Old-timers might nostalgically recall the C: prompt in Windows 3.1, while children of the Nineties will eulogise about Windows 95 and 98.
XP was so successful that it’s still in use on millions of computers around the world, despite being 18 years old.
Meanwhile, support will be withdrawn for Windows 7 devices next January, as another iconic platform fades into obsolescence.
For anyone reading this article on a Windows 7 computer, the loss of malware protection and patches will make their devices more vulnerable to hackers and online troublemakers.
The obvious solution is to upgrade to the latest version – Windows 10. But what are the key differences from older generations, and is it worth upgrading?
Hit and miss
It’s been said that Microsoft has never launched two good versions of Windows in succession.
XP was bookended by the short-lived ME and the disastrous Vista, while the hugely popular Windows 7 platform was preceded by Vista and followed by the unloved Windows 8.
Tradition would therefore suggest Windows 10 will be good. And it is.
It has few of the issues which plagued earlier incarnations of Windows, having been rigorously beta-tested to avoid a repeat of ME’s instability or Windows 8’s glitchy interface.
Although it’s markedly different from Windows 7, there are enough similarities with older versions to ensure new users can navigate around on their first boot-up.
The iconic taskbar remains at the bottom of the screen, displaying key information like the time and device status, offering space to pin around 20 programs for quick launches.
The much missed Start Menu has been brought back, albeit in a newer form, and the Search function is prominently positioned for easy access to installed programs or files.
There’s greater integration with OneDrive, which is Microsoft’s cloud storage service. Despite a few glitches, OneDrive works well, ensuring documents can be accessed on any device.
Clicking the Windows button reveals a tiled interface reminiscent of Xbox Live screens, with large graphical representations of programs and smartphone-style app windows.
You can check the latest news and weather courtesy of rotating text boxes, while utilities like Xbox Console Companion and Netflix are a single click away.
Even so, Apple or Linux fans might find Windows unintuitive to use. Microsoft’s use of icons certainly isn’t as clear as it could be.
What lies beneath
Nevertheless, Windows 10 has many useful features baked into it, from the personal-use Home version to the office-oriented Pro and network-based Enterprise versions.
Those Start Menu tiles are ideal on touchscreen devices, providing an OS equally well suited to laptops and tablets – and completing a transition Windows 8 unsuccessfully started.

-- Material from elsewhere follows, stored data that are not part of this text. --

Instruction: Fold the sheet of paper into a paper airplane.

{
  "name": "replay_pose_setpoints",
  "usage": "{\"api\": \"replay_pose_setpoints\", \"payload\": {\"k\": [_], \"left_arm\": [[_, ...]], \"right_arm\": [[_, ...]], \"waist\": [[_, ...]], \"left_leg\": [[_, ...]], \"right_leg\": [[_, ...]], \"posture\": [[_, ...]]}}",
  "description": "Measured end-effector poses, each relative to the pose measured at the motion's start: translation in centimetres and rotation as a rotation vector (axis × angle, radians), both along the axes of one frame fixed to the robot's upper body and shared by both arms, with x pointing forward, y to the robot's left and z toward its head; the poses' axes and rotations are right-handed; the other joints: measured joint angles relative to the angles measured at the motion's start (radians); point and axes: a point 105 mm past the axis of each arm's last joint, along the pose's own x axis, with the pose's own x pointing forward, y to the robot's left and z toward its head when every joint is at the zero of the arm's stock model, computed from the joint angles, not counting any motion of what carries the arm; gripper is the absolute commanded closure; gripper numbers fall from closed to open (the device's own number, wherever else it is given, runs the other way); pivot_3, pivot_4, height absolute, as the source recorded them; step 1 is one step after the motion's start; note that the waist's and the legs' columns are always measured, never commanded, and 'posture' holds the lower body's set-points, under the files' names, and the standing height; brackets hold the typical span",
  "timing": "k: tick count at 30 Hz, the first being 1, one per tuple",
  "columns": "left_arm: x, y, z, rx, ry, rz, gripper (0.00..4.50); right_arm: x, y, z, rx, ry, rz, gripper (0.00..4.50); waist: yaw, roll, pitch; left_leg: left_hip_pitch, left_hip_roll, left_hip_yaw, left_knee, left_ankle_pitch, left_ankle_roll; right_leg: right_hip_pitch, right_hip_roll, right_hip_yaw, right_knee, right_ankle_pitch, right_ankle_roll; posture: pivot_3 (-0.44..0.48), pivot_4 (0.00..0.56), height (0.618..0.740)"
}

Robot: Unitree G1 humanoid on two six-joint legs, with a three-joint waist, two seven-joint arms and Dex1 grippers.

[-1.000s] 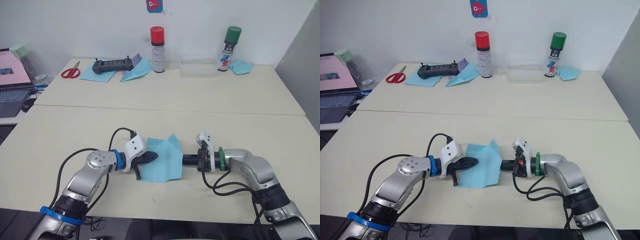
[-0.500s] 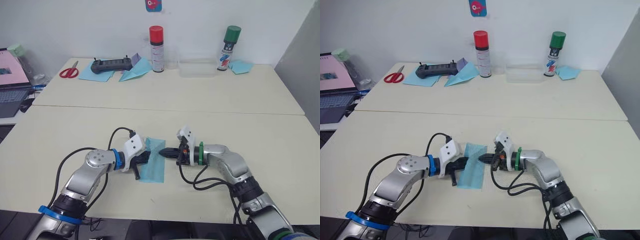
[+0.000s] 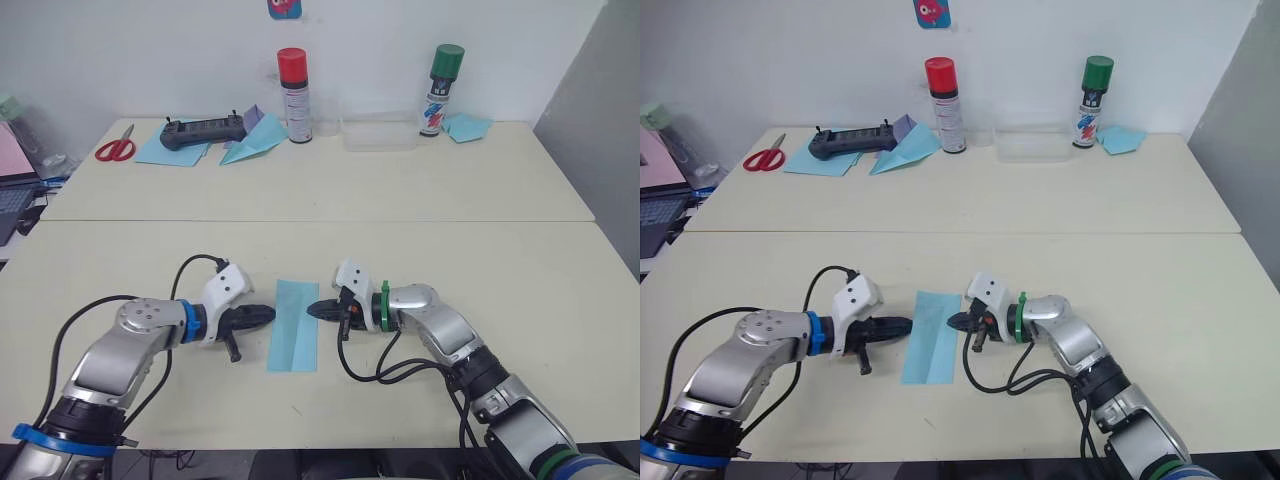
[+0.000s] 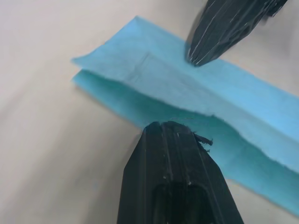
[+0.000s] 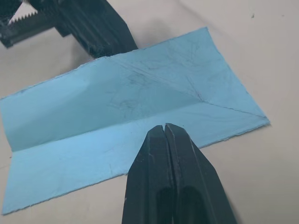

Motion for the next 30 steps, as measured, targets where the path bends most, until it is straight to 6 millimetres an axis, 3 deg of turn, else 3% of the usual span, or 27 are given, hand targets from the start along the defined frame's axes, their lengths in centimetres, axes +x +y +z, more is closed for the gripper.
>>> {"api": "replay_pose_setpoints", "payload": {"k": [3, 6, 8, 12, 16, 27, 30], "left_arm": [[0.5, -0.2, 2.5, -0.079, -0.035, 0.017, 4.5], [0.7, -1.9, 5.8, -0.175, -0.093, -0.035, 4.5], [0.5, -2.9, 6.4, -0.2, -0.101, -0.065, 4.5], [0.0, -3.6, 4.0, -0.17, -0.033, -0.078, 4.5], [-1.2, -2.9, -1.2, -0.059, 0.074, -0.077, 4.5], [-0.5, -2.8, -1.9, -0.007, -0.063, -0.132, 4.5], [-0.4, -2.7, -2.0, -0.002, -0.072, -0.136, 4.5]], "right_arm": [[0.1, 0.0, 0.0, -0.003, -0.015, 0.002, 4.48], [0.2, 0.1, 0.0, -0.002, -0.022, 0.002, 4.48], [0.2, 0.2, 0.0, -0.002, -0.025, 0.005, 4.48], [0.2, 0.2, 0.0, -0.002, -0.026, 0.005, 4.48], [0.4, 0.0, 0.1, -0.002, -0.028, -0.003, 4.48], [1.2, -0.1, 0.2, 0.053, -0.015, -0.074, 4.48], [2.4, 0.2, 0.1, 0.018, -0.056, -0.107, 4.48]], "waist": [[0.001, -0.002, 0.0], [0.001, -0.004, 0.0], [0.0, -0.004, 0.0], [0.0, -0.004, 0.0], [0.003, -0.005, 0.0], [0.008, -0.005, -0.001], [0.007, -0.005, -0.002]], "left_leg": [[0.0, 0.0, 0.0, 0.0, 0.0, 0.0], [0.0, 0.0, 0.001, 0.0, 0.0, 0.0], [0.0, 0.0, 0.001, 0.0, 0.0, 0.0], [0.001, 0.0, 0.0, 0.0, 0.0, 0.0], [0.0, 0.0, 0.0, 0.0, 0.0, 0.0], [0.001, -0.001, 0.001, 0.0, 0.0, -0.001], [0.002, -0.001, 0.001, 0.0, 0.0, 0.0]], "right_leg": [[0.0, 0.0, 0.0, 0.0, 0.0, 0.0], [0.0, 0.0, 0.001, 0.0, 0.0, 0.0], [0.0, 0.0, 0.001, 0.0, 0.0, 0.0], [0.0, 0.0, 0.001, 0.0, 0.0, 0.0], [-0.001, 0.0, 0.001, 0.0, -0.001, -0.002], [0.0, -0.002, 0.001, -0.001, -0.003, -0.005], [0.0, -0.002, 0.001, -0.001, -0.003, -0.005]], "posture": [[0.0, 0.15, 0.74], [0.0, 0.15, 0.74], [0.0, 0.15, 0.74], [0.0, 0.15, 0.74], [0.0, 0.15, 0.74], [0.0, 0.15, 0.74], [0.0, 0.15, 0.74]]}}
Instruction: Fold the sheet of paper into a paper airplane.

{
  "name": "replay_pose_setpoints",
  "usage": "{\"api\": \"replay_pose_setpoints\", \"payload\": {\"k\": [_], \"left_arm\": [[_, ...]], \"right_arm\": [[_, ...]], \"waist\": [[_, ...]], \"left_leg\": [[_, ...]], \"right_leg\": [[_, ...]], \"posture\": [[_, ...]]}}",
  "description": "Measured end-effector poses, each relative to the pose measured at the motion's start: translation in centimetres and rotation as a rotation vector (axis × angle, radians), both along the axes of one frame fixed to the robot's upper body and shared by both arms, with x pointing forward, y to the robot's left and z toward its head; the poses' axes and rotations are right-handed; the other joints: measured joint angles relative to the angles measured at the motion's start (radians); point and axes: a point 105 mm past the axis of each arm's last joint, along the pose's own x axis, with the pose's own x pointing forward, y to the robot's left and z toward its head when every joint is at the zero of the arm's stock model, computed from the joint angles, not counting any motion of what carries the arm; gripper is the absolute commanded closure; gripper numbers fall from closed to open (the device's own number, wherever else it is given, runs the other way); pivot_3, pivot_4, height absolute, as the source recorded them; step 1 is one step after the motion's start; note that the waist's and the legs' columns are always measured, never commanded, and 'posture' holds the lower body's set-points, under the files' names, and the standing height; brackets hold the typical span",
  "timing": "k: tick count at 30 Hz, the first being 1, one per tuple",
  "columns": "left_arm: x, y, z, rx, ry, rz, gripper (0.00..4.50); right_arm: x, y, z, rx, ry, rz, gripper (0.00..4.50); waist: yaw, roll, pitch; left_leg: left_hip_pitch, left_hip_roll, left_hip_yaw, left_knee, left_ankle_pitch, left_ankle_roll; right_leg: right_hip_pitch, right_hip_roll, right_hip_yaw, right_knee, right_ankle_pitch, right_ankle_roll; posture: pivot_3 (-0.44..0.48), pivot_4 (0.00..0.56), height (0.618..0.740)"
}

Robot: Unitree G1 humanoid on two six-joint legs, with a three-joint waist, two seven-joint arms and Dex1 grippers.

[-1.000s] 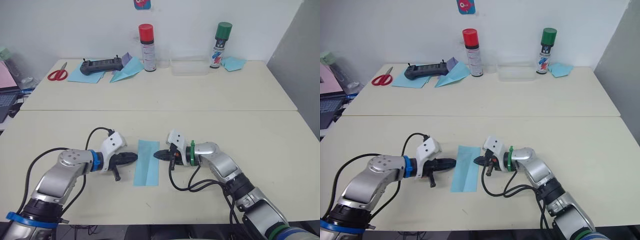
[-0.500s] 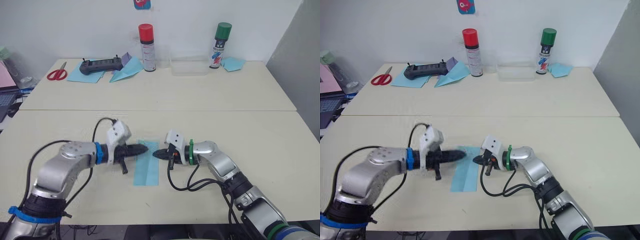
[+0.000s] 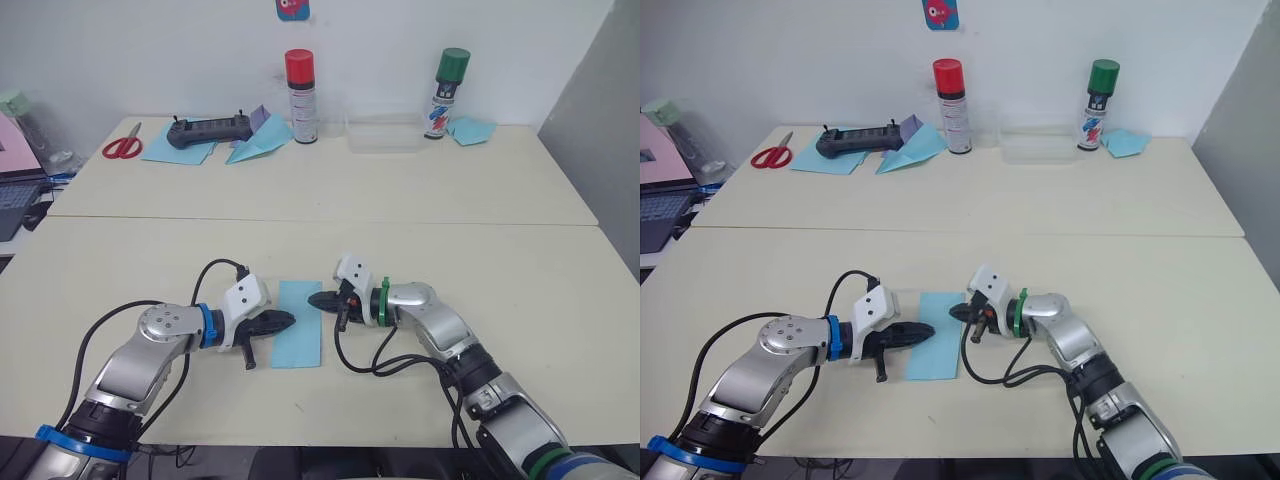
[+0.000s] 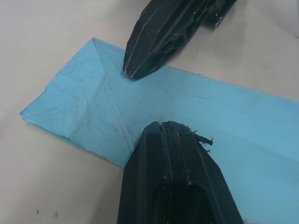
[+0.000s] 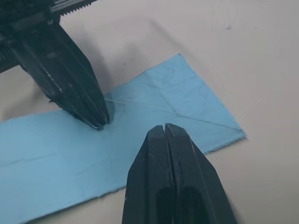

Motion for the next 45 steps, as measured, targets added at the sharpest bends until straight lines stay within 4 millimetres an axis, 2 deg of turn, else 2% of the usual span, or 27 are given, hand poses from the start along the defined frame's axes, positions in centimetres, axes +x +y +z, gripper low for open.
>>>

Edge is Microsoft’s replacement for the cherished but obsolete Internet Explorer, and it’s a powerful web browser for anyone not already embedded in Chrome/Firefox/Safari.
Cortana is a decent virtual assistant with a higher request/response accuracy rate than Apple’s Siri.
Other futuristic elements include the Windows Hello facial recognition login utility, and support for mixed reality content.
There’s even a sandboxing mode on Pro and Enterprise versions, enabling people to run and test dubious software in a hermetically sealed environment which can’t affect the wider OS.
Best of all, Microsoft has listened to customer feedback and retained time-honoured Windows elements like Paint and Notepad – unchanged from their Windows 7 guises.
There’s also decent backwards compatibility – something Microsoft hasn’t always managed. Upgrading to Windows 10 shouldn’t mean existing software becomes defunct overnight.
How to upgrade
If you’re running Windows 7, you’ll start seeing messages encouraging you to upgrade to the latest OS.
Upgrading from any existing Windows platform shouldn’t involve more than a few mouse-clicks and a one-off card payment.
Even so, we’d suggest backing up valuable files and folders before attempting an upgrade.
Bear in mind you’ll need 32 GB of available space, though other minimum system requirements are modest – a 1GHz processor and 1GB of RAM.
If you’re buying a new PC, it’s almost certain to come with the latest version of Windows, though some resellers offer Linux as an alternative.
However, using Windows 10 certainly isn’t a hardship.
And at the risk of starting arguments among Microsoft cognoscenti, it’s probably the best version to date.